Sunday, September 27, 2009

The Sixteenth Sunday After Trinity

Probably the best point to begin with today's Gospel is in he words “he had compassion on her.” Jesus immediately grasped the plight of this poor woman, already a widow and now childless because her only son is dead. Under the circumstances of the place and time, she was left in desperate circumstances, dependent on the kindness of her neighbors.

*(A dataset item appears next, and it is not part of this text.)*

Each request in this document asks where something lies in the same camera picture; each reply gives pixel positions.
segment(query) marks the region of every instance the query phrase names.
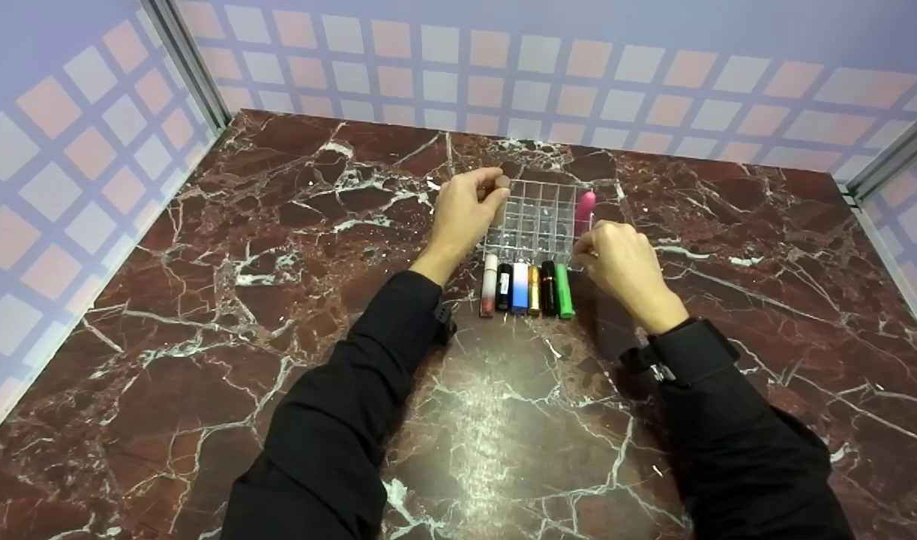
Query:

The verb “had compassion” is a familiar one in the Gospels. Luke uses it three times: not only here, but to tell us of the father who had compassion on his prodigal son, and of the good Samaritan who had compassion on the man who fell among thieves. Matthew uses this verb to tell us, “When he saw the crowds, he had compassion on them, because they were harassed and helpless, like sheep without a shepherd” (Matt. 9:36). This verb “had compassion” was used by Matthew and Mark to tell us why Jesus fed the five thousand.

We must resist the temptation at this point to say, “Ah, how wonderful that Jesus was compassionate! This shows how truly human he was!” This thing which we call compassion, or mercy, or kindness (we will return to the point that it is a verb rather than a noun) in the Biblical vocabulary is no sign of humanity but of deity. In Psalm 145 we read,

The LORD is gracious and merciful; long-suffering, and of great goodness.
The LORD is loving unto every man; and his mercy is over all his works.,
So it is not the humanity of our dear Lord which is presented in this text, but rather His Deity. The general impression we receive from the Scriptures is that humankind rarely displays compassion. Only where the Gospel of Jesus has transformed lives and made some impact on society do we observe anything that can be called compassion.

Cain still lures Abel “out into the field” and smites him. We unite ourselves with Cain and ask, “Am I my brother's keeper?” as we complacently live with the abortion holocaust, There are many priests and levites who pass by the man left for dead in the ditch, but very few good Samaritans.

The crowd of observers at the city gate of Nain did not praise Jesus as a great humanitarian. Instead, they “glorified God, saying, That a great prophet is risen up among us; and, That God hath visited his people.” What they had observed was not merely a feeling, nor an emotional display, nor a sentimental speech on the part of Jesus. They had seen with their eyes a mighty act, an act which only God could bring to pass. Yes, Biblical compassion is a verb, not a noun; an act, not a feeling; a whole pattern of behavior, not merely a sentiment. As God has had compassion on us, may we learn to show it ourselves.